(ACTIVITY) Return verbatim the line containing "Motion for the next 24" together with all lines that follow it, through the end of the records.

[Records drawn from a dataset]
★ ★ ★ ★ ★ ★ ★
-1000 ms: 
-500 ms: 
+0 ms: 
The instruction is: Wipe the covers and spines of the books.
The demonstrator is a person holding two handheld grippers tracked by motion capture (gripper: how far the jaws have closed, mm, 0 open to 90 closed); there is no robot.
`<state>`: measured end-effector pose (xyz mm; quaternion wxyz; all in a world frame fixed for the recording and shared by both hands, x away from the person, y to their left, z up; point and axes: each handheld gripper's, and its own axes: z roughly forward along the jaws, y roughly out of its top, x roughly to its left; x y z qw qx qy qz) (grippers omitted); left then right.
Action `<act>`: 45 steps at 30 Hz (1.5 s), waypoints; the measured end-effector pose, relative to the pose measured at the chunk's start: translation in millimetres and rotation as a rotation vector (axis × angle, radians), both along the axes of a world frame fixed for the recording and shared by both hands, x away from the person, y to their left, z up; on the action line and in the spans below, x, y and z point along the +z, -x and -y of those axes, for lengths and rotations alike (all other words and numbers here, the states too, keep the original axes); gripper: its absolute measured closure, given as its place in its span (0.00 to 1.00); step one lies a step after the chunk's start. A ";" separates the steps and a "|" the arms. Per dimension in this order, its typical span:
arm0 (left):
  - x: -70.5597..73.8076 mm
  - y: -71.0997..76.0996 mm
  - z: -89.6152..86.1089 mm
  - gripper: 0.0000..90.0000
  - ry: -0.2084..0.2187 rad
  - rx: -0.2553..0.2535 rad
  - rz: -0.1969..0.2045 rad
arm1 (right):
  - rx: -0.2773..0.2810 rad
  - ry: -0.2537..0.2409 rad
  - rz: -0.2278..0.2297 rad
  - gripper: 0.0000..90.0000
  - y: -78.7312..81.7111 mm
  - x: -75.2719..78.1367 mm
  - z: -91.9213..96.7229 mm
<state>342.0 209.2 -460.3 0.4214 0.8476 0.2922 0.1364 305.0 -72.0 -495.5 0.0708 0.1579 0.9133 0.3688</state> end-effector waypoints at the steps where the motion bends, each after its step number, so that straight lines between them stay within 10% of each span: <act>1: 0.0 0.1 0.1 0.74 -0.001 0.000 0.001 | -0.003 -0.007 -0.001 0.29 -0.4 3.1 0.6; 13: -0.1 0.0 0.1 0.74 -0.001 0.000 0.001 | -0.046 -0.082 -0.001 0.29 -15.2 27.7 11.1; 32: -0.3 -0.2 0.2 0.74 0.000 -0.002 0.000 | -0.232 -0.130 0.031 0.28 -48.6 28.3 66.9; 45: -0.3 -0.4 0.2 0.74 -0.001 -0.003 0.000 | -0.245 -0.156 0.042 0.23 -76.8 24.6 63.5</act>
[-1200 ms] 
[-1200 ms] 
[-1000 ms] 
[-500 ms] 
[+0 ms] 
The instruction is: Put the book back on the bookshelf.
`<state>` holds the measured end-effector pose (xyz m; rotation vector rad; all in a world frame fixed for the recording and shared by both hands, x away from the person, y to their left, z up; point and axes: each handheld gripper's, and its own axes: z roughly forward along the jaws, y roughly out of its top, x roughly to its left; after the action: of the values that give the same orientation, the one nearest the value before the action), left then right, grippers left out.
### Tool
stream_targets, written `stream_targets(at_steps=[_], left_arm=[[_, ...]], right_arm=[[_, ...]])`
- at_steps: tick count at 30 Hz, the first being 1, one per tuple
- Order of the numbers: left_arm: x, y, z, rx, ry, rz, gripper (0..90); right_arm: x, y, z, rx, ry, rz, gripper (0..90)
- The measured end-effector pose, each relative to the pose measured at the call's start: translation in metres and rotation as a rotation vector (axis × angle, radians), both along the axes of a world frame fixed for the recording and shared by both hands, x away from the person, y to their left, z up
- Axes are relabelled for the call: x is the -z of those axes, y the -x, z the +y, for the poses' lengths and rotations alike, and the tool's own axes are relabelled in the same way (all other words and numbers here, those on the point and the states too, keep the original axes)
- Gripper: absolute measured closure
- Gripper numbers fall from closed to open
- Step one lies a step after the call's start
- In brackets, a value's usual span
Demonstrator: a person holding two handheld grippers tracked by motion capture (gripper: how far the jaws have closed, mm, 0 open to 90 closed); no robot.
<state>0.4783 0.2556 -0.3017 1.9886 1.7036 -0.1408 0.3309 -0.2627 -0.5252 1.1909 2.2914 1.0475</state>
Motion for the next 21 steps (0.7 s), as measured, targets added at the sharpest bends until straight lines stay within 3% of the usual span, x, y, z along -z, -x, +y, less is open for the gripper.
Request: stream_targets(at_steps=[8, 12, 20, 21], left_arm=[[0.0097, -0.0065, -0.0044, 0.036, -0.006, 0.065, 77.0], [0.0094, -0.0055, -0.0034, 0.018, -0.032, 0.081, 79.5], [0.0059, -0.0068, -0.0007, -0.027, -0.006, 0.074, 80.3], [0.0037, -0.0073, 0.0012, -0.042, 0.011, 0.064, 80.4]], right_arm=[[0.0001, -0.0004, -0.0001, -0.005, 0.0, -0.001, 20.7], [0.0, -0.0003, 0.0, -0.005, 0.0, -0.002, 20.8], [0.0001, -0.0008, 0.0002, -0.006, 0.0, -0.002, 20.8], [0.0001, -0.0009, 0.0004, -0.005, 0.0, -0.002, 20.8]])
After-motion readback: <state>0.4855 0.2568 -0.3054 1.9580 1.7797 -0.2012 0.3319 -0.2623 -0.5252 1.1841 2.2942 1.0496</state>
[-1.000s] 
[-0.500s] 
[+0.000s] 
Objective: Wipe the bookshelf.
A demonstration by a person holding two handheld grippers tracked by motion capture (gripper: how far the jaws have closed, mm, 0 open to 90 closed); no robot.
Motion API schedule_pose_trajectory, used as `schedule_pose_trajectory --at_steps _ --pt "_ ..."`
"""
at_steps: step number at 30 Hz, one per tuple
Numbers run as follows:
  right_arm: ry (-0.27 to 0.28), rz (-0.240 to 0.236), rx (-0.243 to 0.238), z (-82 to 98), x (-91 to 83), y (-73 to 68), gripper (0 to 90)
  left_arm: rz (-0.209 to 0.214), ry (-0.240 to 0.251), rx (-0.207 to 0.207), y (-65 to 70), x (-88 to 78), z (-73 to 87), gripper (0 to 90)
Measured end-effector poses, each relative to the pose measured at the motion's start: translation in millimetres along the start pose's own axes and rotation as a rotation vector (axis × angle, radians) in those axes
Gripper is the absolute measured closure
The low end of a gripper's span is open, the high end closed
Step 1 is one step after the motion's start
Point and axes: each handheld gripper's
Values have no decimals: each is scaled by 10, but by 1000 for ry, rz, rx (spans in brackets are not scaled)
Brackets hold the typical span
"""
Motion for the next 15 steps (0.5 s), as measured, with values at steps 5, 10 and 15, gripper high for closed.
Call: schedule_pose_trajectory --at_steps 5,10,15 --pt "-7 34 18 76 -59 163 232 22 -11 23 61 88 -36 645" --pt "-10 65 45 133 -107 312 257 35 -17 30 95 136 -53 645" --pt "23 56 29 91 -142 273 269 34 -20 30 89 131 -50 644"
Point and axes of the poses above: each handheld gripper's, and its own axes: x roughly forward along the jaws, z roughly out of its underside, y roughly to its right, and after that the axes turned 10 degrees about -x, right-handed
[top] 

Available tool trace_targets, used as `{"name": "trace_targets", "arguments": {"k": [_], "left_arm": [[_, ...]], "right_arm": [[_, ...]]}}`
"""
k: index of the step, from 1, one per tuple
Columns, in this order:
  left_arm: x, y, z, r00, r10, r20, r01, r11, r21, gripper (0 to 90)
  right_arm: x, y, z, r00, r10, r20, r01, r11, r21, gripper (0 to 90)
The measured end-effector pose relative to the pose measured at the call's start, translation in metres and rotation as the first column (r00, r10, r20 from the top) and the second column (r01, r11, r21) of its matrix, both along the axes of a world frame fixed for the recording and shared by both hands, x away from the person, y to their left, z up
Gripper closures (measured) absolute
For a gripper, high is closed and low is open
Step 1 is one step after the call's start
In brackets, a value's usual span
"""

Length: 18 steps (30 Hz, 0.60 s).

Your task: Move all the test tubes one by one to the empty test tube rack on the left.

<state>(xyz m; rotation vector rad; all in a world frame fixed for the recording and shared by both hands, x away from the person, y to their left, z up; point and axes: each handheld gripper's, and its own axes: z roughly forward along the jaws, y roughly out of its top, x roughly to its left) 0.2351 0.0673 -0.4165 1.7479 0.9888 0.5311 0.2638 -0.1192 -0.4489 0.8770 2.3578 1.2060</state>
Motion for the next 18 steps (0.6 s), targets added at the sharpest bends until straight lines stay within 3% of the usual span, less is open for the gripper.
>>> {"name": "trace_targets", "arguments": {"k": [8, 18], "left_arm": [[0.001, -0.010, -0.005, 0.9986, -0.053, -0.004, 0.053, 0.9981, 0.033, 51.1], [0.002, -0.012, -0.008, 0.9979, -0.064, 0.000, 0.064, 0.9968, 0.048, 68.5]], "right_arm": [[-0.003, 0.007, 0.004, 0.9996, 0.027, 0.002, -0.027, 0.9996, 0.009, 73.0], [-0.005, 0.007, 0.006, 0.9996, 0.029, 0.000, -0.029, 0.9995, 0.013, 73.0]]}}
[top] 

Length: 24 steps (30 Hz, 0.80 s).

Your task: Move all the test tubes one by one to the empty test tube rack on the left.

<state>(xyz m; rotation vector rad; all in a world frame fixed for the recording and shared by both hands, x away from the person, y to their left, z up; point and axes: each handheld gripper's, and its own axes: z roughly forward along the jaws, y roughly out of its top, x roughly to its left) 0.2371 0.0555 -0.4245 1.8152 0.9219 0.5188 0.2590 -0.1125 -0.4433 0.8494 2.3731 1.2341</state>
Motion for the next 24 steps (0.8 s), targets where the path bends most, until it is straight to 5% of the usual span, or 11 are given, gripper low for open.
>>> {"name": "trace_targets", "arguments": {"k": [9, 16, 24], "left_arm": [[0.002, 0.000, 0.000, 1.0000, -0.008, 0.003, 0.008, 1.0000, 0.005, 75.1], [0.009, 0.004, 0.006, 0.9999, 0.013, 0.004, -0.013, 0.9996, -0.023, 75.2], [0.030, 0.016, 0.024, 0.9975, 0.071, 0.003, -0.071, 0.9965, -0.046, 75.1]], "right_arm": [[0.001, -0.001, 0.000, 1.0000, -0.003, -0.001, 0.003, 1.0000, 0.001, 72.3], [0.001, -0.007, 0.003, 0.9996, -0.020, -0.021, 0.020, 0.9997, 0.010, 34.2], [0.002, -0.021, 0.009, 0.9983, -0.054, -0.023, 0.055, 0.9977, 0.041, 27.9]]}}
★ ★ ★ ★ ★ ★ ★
(SOLVED PROBLEM)
Motion for the next 24 steps (0.8 s), targets where the path bends most, until it is straight to 5% of the usual span, or 11 are given, gripper low for open.
>>> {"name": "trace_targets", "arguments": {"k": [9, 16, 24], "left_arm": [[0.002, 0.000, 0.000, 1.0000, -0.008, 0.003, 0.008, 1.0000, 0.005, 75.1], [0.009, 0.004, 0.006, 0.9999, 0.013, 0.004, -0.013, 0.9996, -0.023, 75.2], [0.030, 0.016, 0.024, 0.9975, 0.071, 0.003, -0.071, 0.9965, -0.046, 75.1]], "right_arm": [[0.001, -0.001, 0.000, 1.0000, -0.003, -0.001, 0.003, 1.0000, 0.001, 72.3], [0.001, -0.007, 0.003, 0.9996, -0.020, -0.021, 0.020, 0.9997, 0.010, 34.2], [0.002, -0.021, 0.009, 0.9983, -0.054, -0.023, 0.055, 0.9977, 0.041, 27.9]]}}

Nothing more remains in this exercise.